- Opening Delimiter -
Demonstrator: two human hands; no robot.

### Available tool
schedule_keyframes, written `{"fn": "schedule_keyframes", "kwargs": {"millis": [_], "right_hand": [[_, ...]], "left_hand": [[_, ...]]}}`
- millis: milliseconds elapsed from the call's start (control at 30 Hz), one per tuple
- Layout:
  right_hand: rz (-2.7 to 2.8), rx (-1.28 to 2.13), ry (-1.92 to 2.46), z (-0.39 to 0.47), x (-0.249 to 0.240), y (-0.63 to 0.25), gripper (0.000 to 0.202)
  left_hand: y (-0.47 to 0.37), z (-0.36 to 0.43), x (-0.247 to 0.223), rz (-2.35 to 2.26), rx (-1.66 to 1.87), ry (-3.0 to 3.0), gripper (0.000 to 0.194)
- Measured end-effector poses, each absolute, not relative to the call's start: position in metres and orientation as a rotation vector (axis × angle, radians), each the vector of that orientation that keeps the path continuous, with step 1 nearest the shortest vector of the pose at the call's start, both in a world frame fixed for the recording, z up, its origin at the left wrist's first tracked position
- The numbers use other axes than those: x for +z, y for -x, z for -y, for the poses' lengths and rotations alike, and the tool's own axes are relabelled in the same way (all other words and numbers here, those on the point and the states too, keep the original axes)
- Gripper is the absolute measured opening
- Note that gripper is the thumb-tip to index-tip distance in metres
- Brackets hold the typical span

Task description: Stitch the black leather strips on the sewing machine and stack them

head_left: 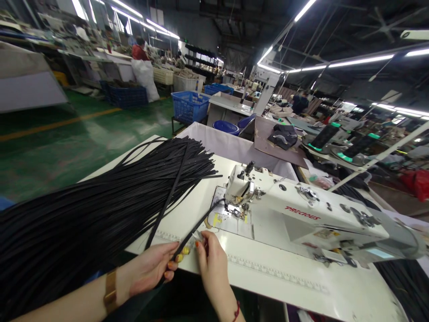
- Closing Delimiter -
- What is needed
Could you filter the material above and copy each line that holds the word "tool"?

- Completed task
### Available tool
- The numbers use other axes than those: x for +z, y for -x, z for -y, for the poses' lengths and rotations alike, and the tool's own axes are relabelled in the same way (all other words and numbers here, those on the point and the states too, keep the original axes)

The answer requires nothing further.